The result is a flexible, interpretable decision-making framework without making operators learn new obscure tools.

First Field Deployment

We tested DINOS-R both in simulation and at sea on Sentry dive 768 in March 2025.

Simulation as a digital twin. While Sentry ran legacy MC missions, DINOS-R mirrored them in Gazebo, letting us validate plans in real time.

Real-world mission. We gave DINOS-R a high-level goal: perform a full multibeam survey of a region. It generated descent, calibration, survey tracklines, and ascent behaviors automatically. For safety, we swapped in a path from a previous dive, but the architecture showed it could plan end-to-end.

Dynamic override. Thirty minutes before the end of the survey, we sent an acoustic command to abort. DINOS-R re-planned on the fly: dropping weights, re-orienting thrusters, surfacing safely.

These tests demonstrated that the core principles worked. It produced behavior sequences equivalent to handcrafted ones, while also operating in a more flexible framework.

Why It Matters

Deep-sea exploration is expensive, risky, and limited by dive windows. By making AUVs like Sentry adaptable, interpretable, and retaskable, DINOS-R could save entire dives and let scientists respond to discoveries in real time.

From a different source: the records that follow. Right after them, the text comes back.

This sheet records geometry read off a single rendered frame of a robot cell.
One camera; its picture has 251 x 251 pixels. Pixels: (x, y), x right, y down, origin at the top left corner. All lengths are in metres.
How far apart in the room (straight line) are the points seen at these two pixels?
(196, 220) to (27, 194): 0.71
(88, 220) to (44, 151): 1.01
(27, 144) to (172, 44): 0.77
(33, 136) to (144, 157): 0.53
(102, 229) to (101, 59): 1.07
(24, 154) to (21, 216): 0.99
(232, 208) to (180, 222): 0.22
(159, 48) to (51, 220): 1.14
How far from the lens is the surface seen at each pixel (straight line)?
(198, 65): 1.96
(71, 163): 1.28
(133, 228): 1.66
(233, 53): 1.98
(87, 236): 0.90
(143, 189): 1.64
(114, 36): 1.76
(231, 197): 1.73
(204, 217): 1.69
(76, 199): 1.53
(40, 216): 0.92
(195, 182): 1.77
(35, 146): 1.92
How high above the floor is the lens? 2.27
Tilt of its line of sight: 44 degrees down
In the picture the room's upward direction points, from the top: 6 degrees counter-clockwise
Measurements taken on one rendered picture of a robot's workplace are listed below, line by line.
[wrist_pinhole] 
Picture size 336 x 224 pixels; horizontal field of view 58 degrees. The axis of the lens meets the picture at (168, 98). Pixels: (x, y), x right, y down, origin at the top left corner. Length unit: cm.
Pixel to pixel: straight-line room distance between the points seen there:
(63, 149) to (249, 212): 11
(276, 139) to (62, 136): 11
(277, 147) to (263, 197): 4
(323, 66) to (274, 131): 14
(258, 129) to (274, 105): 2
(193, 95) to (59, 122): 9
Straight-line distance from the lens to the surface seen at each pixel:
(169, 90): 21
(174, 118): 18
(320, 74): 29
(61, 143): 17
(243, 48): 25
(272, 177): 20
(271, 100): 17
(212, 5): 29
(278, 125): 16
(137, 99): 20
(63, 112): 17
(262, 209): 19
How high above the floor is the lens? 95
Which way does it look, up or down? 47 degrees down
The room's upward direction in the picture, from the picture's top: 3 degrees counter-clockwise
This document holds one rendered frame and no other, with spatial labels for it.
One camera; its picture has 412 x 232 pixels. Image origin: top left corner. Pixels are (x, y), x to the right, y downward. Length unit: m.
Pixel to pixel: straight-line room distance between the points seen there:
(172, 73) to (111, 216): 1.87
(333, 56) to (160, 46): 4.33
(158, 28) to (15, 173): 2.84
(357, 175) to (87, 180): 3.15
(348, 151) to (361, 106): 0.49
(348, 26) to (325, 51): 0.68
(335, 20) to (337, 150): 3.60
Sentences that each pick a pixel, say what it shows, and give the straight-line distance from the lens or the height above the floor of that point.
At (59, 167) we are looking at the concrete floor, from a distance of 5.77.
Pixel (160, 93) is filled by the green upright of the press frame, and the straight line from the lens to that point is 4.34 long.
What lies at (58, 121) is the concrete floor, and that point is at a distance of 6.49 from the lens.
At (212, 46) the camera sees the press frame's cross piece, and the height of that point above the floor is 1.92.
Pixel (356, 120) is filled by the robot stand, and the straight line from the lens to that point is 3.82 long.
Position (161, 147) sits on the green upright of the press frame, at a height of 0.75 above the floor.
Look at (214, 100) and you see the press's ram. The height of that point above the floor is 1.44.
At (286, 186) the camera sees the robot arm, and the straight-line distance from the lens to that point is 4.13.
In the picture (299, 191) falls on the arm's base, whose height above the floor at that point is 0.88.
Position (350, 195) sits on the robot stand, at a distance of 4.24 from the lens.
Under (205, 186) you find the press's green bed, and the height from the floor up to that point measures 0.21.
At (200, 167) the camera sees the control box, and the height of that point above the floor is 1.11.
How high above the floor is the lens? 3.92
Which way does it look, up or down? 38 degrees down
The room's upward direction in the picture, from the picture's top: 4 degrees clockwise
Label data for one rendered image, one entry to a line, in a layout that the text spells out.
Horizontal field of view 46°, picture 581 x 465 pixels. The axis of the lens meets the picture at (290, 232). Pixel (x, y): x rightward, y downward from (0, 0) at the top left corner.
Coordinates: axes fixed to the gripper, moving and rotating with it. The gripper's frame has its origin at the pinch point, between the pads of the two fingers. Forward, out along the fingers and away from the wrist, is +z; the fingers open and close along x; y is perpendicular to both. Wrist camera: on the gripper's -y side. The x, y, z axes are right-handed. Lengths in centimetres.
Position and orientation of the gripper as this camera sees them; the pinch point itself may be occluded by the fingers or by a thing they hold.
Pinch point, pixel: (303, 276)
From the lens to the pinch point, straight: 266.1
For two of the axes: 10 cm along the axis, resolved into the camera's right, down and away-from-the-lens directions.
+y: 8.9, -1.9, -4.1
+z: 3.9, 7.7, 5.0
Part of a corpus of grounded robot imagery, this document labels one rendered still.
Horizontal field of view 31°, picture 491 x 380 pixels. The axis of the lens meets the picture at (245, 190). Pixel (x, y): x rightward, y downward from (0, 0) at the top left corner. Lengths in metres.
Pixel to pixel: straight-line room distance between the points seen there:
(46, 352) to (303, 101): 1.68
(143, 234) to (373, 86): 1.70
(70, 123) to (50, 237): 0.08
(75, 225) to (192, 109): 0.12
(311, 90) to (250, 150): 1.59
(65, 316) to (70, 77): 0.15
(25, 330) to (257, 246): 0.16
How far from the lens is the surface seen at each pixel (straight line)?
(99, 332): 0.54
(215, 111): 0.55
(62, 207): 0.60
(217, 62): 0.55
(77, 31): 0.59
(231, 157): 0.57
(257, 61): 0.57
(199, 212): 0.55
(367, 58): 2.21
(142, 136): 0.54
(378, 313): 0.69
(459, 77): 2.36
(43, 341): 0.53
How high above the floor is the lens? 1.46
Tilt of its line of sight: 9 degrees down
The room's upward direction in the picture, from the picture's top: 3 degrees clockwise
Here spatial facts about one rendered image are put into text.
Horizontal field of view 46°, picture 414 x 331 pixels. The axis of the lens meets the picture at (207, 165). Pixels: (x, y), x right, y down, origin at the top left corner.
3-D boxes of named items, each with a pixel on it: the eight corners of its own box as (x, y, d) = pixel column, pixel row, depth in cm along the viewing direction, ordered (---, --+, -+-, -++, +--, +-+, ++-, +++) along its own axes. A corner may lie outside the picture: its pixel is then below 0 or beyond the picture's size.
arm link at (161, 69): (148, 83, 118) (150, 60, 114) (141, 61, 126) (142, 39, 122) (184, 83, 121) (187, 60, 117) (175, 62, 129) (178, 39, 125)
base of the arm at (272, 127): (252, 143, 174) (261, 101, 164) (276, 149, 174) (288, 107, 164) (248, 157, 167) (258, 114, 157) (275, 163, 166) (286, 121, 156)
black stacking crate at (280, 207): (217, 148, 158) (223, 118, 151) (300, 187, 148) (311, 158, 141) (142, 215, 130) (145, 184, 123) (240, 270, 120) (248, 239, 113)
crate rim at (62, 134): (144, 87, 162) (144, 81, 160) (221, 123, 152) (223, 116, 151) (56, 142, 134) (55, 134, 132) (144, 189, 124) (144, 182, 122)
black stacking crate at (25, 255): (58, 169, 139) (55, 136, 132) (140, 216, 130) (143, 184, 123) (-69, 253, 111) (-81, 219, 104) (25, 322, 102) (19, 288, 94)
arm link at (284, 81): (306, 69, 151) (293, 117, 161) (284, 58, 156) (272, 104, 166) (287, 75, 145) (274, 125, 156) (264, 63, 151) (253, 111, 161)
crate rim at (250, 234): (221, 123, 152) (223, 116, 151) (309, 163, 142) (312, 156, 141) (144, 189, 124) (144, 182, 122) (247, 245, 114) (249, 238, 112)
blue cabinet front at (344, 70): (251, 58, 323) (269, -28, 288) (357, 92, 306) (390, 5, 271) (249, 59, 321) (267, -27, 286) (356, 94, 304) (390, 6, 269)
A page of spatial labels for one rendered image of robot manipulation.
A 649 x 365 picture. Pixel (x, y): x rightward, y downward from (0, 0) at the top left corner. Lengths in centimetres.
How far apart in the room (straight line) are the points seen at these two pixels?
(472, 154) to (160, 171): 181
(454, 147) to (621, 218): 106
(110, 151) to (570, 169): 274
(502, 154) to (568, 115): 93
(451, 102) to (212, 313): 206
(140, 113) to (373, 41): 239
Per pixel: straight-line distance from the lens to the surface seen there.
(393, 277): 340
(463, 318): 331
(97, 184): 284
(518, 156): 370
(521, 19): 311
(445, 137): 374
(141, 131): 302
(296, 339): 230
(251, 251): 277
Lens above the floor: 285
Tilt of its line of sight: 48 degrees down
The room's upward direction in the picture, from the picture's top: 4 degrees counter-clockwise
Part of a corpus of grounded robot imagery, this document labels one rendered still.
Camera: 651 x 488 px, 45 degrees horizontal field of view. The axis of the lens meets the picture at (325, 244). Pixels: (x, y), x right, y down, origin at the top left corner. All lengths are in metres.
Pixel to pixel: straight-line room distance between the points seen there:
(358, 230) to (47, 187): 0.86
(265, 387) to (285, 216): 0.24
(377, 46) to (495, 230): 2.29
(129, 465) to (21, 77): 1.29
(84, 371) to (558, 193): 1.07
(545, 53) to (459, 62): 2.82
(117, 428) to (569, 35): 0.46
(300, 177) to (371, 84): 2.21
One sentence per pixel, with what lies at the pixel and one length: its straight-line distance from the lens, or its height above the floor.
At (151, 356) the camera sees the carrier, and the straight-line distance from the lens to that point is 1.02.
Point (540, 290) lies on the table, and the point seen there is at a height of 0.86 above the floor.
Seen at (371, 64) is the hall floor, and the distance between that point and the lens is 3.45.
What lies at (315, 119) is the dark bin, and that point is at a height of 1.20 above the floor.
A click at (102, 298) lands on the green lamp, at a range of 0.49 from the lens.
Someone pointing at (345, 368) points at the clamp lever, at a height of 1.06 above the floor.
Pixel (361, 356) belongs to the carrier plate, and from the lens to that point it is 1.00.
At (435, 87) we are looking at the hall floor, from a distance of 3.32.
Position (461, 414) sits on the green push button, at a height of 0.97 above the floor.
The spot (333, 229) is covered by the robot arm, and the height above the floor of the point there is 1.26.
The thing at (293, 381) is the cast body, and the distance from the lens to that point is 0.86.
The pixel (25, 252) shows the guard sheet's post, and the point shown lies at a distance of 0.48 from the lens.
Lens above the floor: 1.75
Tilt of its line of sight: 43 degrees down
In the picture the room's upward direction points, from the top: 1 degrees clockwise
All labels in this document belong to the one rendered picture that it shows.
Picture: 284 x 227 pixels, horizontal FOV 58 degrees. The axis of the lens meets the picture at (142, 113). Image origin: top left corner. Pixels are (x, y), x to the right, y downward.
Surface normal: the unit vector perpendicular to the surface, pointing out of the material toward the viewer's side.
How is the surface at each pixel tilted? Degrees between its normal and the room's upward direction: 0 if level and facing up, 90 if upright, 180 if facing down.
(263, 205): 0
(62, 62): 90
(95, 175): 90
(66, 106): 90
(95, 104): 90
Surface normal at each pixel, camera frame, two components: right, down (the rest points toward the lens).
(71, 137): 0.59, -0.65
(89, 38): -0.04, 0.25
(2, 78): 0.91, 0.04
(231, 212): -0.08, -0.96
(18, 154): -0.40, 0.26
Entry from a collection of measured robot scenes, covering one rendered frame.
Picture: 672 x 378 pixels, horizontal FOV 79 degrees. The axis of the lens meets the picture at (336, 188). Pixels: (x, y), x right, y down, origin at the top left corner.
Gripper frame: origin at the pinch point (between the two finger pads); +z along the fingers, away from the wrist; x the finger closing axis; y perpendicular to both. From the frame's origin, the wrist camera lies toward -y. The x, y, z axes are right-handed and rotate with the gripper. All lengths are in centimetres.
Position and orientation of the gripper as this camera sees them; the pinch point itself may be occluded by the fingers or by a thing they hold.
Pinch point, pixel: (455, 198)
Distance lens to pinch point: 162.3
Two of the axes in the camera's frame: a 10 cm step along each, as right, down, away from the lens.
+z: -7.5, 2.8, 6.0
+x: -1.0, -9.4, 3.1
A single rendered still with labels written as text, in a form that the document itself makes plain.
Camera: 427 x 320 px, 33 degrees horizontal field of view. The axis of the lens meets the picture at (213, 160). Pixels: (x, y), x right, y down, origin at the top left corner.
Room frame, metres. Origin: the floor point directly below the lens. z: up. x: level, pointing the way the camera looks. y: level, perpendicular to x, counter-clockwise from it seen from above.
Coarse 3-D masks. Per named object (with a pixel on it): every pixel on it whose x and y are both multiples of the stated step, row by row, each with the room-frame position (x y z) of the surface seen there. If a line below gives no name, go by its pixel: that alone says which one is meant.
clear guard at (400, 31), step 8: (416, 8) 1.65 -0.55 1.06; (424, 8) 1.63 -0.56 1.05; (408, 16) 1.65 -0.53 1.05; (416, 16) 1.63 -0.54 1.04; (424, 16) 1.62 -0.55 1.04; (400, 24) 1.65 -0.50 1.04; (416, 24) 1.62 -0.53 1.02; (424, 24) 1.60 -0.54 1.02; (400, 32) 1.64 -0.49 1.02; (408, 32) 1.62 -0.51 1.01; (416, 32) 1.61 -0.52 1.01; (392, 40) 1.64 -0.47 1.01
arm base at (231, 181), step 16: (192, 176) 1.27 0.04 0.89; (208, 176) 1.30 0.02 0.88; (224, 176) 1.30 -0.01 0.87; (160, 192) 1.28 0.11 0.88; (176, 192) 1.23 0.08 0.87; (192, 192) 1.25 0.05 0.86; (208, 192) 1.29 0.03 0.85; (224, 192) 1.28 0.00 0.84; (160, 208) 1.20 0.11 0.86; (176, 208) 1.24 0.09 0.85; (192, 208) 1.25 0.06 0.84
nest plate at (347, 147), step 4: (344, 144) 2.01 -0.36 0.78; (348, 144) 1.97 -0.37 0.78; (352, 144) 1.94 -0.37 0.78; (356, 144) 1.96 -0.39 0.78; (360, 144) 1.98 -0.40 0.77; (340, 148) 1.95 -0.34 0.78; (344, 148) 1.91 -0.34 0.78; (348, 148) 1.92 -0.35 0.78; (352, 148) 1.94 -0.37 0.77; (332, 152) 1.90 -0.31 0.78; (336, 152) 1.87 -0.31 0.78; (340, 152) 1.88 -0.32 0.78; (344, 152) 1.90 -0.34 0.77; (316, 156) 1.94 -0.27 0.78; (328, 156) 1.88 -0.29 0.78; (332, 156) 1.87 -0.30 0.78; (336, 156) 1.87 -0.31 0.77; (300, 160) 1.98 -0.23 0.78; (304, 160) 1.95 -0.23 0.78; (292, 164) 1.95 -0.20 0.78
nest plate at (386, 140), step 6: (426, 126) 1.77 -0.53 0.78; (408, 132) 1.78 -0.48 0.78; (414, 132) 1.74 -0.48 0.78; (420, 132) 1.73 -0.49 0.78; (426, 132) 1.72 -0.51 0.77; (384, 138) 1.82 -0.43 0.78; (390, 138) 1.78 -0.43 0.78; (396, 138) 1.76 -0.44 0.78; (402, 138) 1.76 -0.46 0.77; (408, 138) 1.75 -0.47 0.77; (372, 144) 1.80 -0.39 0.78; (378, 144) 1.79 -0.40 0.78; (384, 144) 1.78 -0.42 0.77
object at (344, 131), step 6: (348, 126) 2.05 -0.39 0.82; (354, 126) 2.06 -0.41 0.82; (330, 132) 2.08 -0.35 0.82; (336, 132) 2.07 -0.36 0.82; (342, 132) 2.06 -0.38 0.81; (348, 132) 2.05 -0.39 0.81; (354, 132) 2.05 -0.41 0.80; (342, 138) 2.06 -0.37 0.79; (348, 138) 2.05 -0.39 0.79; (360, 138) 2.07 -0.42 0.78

This is a step toward treating AUVs less like programmable tools and more like collaborative partners that can trust to improvise safely when the ocean doesn’t go as planned.

What’s Next

DINOS-R is still under development, but here’s where it’s heading:

• A GUI and API so scientists can plan missions or even run “backseat driver” algorithms without going through operators.
• Open-source release to support other AUV platforms
• Integration of temporal logics and model checkers (LTL, PRISM, SPIN) for safety guarantees.
• Future multi-agent deployments, so multiple AUVs can collaborate mid-mission.